A couple of months ago, I wrote about Lou Dobbs’ coverage of a case in which a school in Kansas has made it against the rules to speak English. Soon after, I wrote to Mr. Dobbs to share with him what I wrote. I have never heard back from him regarding the issue, which is fine. I’m sure he is inundated with numerous comments and messages from people around the country and outside of the United States and he does not have time to respond to all. However, for someone who promotes himself as an independent thinker and whose website seems to want to encourage open debate and discussion by asking viewers to get involved, he seems to have a very narrow position on this and he certainly has not responded to the kinds of concerns that I (and I’m sure others) have raised regarding English-only policies.
I have been checking transcripts of his show since I emailed Dobbs and, finally, on October 22, Dobbs took up the subject of requiring English within institutions and forums again. This time, he addressed the issue with Missouri Governor Matt Blunt, in connection with discussion of a ballot measure in Missouri that would require all public business to be done in English. Video of the exchange can be found here.
It’s obvious that Dobbs supports this measure. Indeed, Dobbs seems downright indignant toward any who would oppose making English the official language of public business. This indignant tone is perhaps most notable when Dobbs says, “the idea that we're having these discussions in 2008 is mind boggling that there should be any division at all over this issue.” On the one hand, I feel compelled to agree with Dobbs on that particular statement … though for quite an opposite reason. How can we, in 2008, after all that has been recognized about how excluding languages reinforces racism and takes away from democracy, be so narrow-minded as Dobbs as to think that English should unquestionably be the official national language? On the other hand, I’m happy to keep having the discussion, especially since it’s obvious that plenty of folks like Dobbs and Governor Blunt still have some questions to address in relation to their positions vis-à-vis racism and the real practice of democracy. So, once again, I am posting my concerns about the positions that Dobbs is advancing and I will be emailing him to invite him to discuss the matter with me.
Furthermore, I want to recognize one other aspect of this issue that seems particularly significant in relation to the positions that Dobbs advances. Time and time again, Dobbs appears to be a proponent of free enterprise and private ownership and rights.
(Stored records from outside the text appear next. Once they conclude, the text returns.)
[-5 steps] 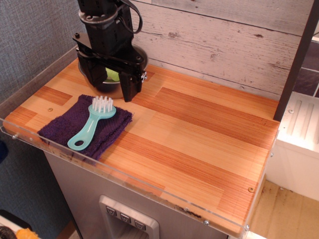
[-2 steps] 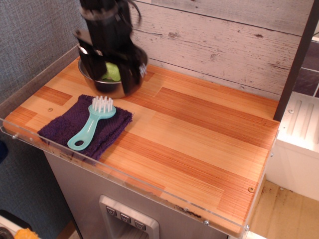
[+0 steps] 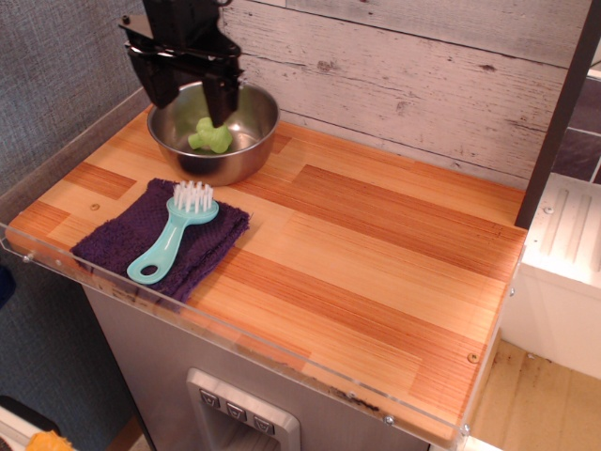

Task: Move the broccoli and place to the far right middle of table

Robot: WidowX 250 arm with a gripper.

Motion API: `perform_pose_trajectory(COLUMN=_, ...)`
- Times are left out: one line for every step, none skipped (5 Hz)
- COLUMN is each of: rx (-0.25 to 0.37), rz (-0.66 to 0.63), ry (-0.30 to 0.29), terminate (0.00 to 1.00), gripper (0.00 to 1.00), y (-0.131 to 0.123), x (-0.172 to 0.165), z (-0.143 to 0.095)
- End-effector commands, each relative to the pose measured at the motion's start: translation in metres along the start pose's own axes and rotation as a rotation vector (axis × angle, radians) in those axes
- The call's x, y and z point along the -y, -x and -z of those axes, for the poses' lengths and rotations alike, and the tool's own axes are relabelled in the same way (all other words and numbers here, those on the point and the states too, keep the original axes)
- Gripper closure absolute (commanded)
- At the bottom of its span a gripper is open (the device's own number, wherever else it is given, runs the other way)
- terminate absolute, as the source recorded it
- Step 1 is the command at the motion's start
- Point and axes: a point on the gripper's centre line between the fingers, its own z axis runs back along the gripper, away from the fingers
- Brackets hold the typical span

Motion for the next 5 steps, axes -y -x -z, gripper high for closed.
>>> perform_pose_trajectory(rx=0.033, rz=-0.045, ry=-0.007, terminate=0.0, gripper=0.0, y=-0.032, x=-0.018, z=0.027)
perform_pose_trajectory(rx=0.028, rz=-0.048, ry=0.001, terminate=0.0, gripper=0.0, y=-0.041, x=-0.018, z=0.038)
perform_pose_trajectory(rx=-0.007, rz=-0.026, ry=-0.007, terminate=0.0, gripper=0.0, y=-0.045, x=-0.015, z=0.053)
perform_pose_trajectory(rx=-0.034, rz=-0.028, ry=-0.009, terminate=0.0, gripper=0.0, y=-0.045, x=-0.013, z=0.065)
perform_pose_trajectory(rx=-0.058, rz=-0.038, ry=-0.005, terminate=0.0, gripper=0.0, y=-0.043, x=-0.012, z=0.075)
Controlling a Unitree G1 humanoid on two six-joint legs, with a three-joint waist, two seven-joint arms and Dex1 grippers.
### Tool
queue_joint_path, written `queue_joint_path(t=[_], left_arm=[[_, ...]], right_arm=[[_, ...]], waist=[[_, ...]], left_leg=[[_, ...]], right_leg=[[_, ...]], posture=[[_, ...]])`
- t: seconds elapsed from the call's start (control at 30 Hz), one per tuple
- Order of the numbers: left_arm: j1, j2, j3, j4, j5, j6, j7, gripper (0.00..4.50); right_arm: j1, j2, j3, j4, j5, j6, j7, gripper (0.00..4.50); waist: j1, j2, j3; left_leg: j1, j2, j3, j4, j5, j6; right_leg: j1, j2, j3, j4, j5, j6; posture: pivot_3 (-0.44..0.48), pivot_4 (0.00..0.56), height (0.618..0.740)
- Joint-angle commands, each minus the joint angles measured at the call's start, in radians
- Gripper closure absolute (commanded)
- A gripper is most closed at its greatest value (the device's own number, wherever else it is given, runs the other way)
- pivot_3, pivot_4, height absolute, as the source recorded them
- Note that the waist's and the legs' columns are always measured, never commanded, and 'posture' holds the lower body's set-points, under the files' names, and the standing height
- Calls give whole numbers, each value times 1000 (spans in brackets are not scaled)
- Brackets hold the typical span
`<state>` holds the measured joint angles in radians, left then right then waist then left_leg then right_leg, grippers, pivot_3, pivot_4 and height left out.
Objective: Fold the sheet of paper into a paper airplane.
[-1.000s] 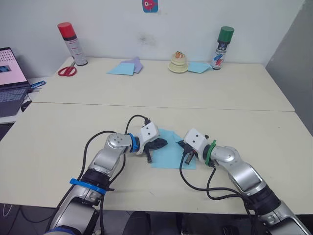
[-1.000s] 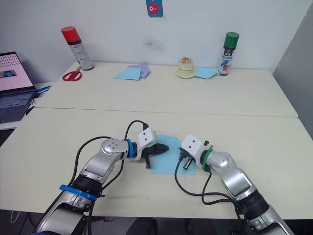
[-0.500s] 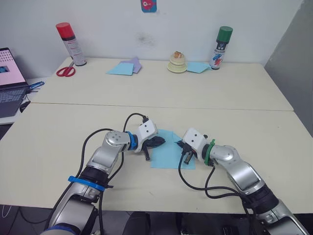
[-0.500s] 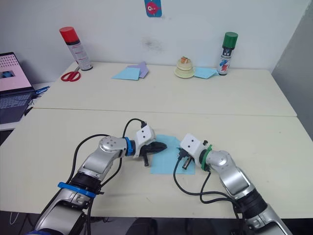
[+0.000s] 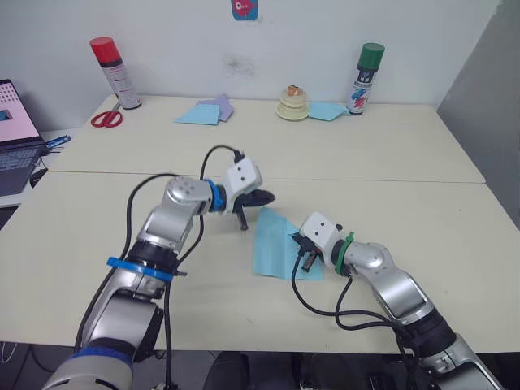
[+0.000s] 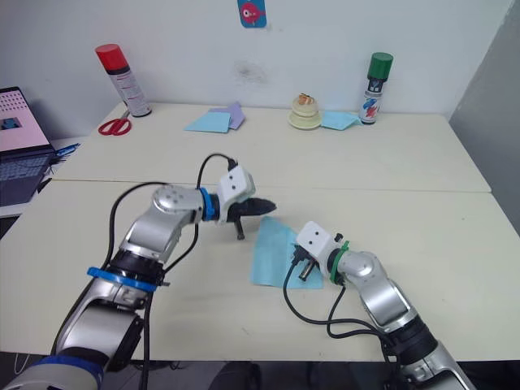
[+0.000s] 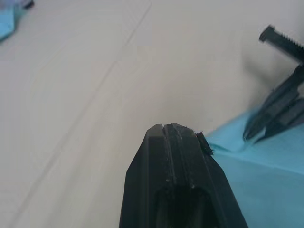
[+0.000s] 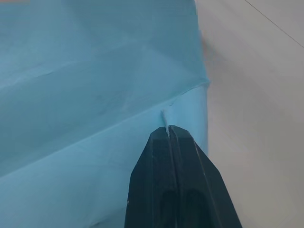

This is evident in his argument about the school board in Kansas adopting an English-only policy, with his claim that individuals bringing a suit against the school “completely forget 200 years of history and ideals and values that have made this liberal society available to them.” It seems the history of a liberal society to which Dobbs refers could be taken to mean the rights of private institutions and organizations to enact whatever policies within their groups that they wish. This draws upon the public-private split that has been central to much of United States society since its inception, that has been a hallmark of the theories of liberalism to which Dobbs refers, and, that seems to be the only ground upon which he might have a case in railing against those who challenged the school’s English-only policy (i.e., the school, since it is private, has a right to enact its own rules within its organization). I’m not sure I entirely agree with that case, but I think that’s the only viable case he has here. Yet, he clearly then has a double standard when he is discussing the institution of English as an official language, as in the case of the proposition in Missouri. Here, we are certainly not talking about a private institution or organization; this is very much the opposite—the public forums of public administration. When Dobbs then says that we should require the language of one group to take precedence over others within that forum, he has now advocated the private takeover of the public good and, thus, he has muddied the water of the very public-private split that he as held up as so sacrosanct. At the same time, for one who spends much time vigorously arguing against elitists who are imposing their wills on the United States’ people, he is now doing the very same thing that he has been so vociferously against. He is advocating for the imposition of the will of whites of European heritage who have held power in this country since its inception to maintain and reinforce their own power and privilege against others.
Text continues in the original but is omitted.